Recipes for canned salsa call for quite a lot of lemon juice (or lime juice, or vinegar). If you’re using several fresh lemons, their acidity will average out, and the average will almost certainly be higher than 4.5 percent. By using fresh lemons you may risk making your salsa a little too tart, but you can minimize this risk by using low-acid, paste-type tomatoes, such as Roma, which provide the additional advantage of making salsa thicker.

A particular concern of many home preservers is the safety of fresh lemon juice in canned lemon curd, a tart, buttery custard that’s used as a dessert topping and filling and as a spread for toast, pancakes, waffles, and so on. It’s essential to have a high level of acid in a protein-rich food that’s processed in a boiling-water bath. Home economists say that canned lemon curd is safe only if the lemon juice comes bottled, but remember: American store-bought lemons—the regular kind, not Meyers—are at least as acidic as bottled lemon juice. Besides, you may prefer to use more lemon juice in your curd than called for in the USDA recipe, which, I notice, contains proportionally less lemon juice than does my recipe in The Joy of Jams. You can find the USDA recipe here.

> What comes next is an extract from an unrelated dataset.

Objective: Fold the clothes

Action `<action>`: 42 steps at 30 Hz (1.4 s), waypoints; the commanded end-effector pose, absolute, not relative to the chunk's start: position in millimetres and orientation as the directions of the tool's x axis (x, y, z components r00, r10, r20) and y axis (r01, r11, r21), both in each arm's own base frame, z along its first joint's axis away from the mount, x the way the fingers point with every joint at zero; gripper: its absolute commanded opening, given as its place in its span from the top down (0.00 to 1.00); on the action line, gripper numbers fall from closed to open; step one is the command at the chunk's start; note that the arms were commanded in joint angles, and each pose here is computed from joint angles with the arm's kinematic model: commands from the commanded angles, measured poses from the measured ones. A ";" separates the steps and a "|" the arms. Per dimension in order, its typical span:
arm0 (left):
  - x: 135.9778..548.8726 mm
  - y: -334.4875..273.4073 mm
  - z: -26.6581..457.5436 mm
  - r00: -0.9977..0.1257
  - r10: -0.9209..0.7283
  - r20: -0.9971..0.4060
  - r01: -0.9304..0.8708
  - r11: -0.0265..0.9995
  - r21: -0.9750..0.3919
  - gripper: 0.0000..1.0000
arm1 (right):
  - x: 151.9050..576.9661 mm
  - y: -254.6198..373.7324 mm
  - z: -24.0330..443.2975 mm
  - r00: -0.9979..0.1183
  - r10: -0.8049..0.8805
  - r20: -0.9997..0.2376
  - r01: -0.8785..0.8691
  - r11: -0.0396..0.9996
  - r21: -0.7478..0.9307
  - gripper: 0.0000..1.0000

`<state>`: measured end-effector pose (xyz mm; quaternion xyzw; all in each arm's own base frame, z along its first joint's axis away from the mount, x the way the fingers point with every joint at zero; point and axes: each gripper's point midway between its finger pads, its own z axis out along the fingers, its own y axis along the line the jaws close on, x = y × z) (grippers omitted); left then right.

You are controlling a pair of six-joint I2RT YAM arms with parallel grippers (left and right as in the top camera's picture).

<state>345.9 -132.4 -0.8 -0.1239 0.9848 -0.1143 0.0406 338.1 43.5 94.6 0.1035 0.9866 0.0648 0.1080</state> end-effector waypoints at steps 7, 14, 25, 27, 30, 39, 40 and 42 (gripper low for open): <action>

Lemon curd doesn’t need canning, of course. If you put it in a jar in the refrigerator instead, it will keep well for several weeks. You can also freeze lemon curd, and thaw it in the refrigerator for a day before you plan to serve it. If you have a lot of lemons and want to juice them right away, you might freeze the juice so you can make lemon curd as you need it. Lemon juice keeps very well in the freezer.

If you want to give your lemon curd as gifts, though, you may be set on canning it. In this case, be sure to follow the USDA processing instructions. Heat the water to no more than 180 degrees F. before adding the jars, and boil them for 15 minutes, or longer if your altitude is over 1,000 feet.

When you give a friend a jar of your homemade lemon curd or another preserve, you can feel proud that you’ve used the tastiest, freshest ingredients, and confident that your gift won’t prompt an allergic reaction to sulfites.